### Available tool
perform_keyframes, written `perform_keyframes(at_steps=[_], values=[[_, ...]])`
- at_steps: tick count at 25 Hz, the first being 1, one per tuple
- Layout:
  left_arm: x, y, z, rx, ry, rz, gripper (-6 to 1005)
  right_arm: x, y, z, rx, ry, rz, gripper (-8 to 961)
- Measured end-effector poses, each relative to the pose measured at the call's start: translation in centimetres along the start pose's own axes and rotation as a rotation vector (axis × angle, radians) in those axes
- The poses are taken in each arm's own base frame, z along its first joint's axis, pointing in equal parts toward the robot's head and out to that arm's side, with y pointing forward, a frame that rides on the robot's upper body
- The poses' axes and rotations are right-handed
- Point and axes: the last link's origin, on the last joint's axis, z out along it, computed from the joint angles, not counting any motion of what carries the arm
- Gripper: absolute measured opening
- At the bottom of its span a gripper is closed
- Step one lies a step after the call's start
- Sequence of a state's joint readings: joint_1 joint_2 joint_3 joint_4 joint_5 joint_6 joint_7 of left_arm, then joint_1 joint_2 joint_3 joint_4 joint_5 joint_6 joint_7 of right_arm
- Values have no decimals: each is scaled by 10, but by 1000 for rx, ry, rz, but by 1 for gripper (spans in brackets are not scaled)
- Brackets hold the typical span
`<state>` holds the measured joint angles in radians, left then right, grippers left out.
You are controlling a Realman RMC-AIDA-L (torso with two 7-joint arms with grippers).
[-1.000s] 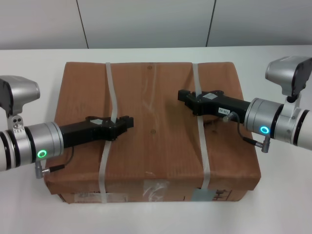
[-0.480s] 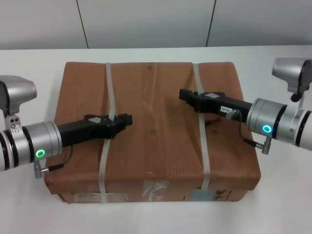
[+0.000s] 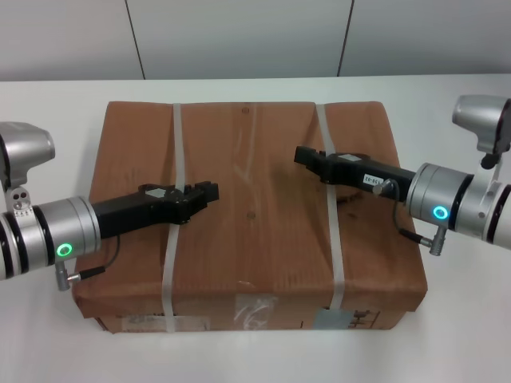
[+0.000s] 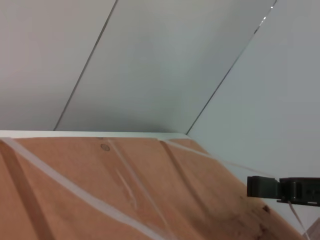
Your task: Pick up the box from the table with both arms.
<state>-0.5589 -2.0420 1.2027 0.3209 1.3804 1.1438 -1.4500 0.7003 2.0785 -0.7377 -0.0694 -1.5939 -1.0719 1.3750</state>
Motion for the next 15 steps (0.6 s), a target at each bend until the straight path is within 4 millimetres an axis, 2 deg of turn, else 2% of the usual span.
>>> perform_keyframes(at_steps=[15], values=[[8,10,-10,-75,55,33,127,0,4,-11,-55,-58,50,43]])
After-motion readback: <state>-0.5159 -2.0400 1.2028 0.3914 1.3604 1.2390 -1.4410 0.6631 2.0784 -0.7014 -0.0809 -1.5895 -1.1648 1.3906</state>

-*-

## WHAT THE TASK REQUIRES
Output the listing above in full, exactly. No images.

## EXPECTED OUTPUT
### Available tool
perform_keyframes, written `perform_keyframes(at_steps=[_], values=[[_, ...]])`
- at_steps: tick count at 25 Hz, the first being 1, one per tuple
- Layout:
  left_arm: x, y, z, rx, ry, rz, gripper (-6 to 1005)
  right_arm: x, y, z, rx, ry, rz, gripper (-8 to 961)
- Measured end-effector poses, each relative to the pose measured at the call's start: translation in centimetres along the start pose's own axes and rotation as a rotation vector (axis × angle, radians) in those axes
- The poses are taken in each arm's own base frame, z along its first joint's axis, pointing in equal parts toward the robot's head and out to that arm's side, with y pointing forward, a frame that rides on the robot's upper body
- The poses' axes and rotations are right-handed
- Point and axes: the last link's origin, on the last joint's axis, z out along it, computed from the joint angles, not counting any motion of what carries the arm
- Gripper: absolute measured opening
- At the bottom of its span a gripper is closed
- Step one lies a step after the call's start
- Sequence of a state's joint readings: joint_1 joint_2 joint_3 joint_4 joint_5 joint_6 joint_7 of left_arm, then joint_1 joint_2 joint_3 joint_4 joint_5 joint_6 joint_7 of right_arm
- Values have no decimals: each is scaled by 10, but by 1000 for rx, ry, rz, but by 1 for gripper (spans in brackets are not scaled)
- Brackets hold the typical span
`<state>` holds the measured joint angles in radians, left then right, grippers left out.
You are controlling a Realman RMC-AIDA-L (torso with two 7-joint arms with grippers).
[-1.000s] 
[-0.480s] 
[+0.000s] 
[+0.000s] 
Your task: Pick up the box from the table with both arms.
<state>-0.5589 -2.0420 1.2027 0.3209 1.3804 1.1438 -1.4500 0.7003 2.0785 -0.7377 -0.0694 -1.5939 -1.0719 1.3750</state>
Motion for the next 15 steps (0.6 s), a target at each bend until the straight path is within 4 millimetres an axis, 2 deg of turn, else 2% of the usual span.
>>> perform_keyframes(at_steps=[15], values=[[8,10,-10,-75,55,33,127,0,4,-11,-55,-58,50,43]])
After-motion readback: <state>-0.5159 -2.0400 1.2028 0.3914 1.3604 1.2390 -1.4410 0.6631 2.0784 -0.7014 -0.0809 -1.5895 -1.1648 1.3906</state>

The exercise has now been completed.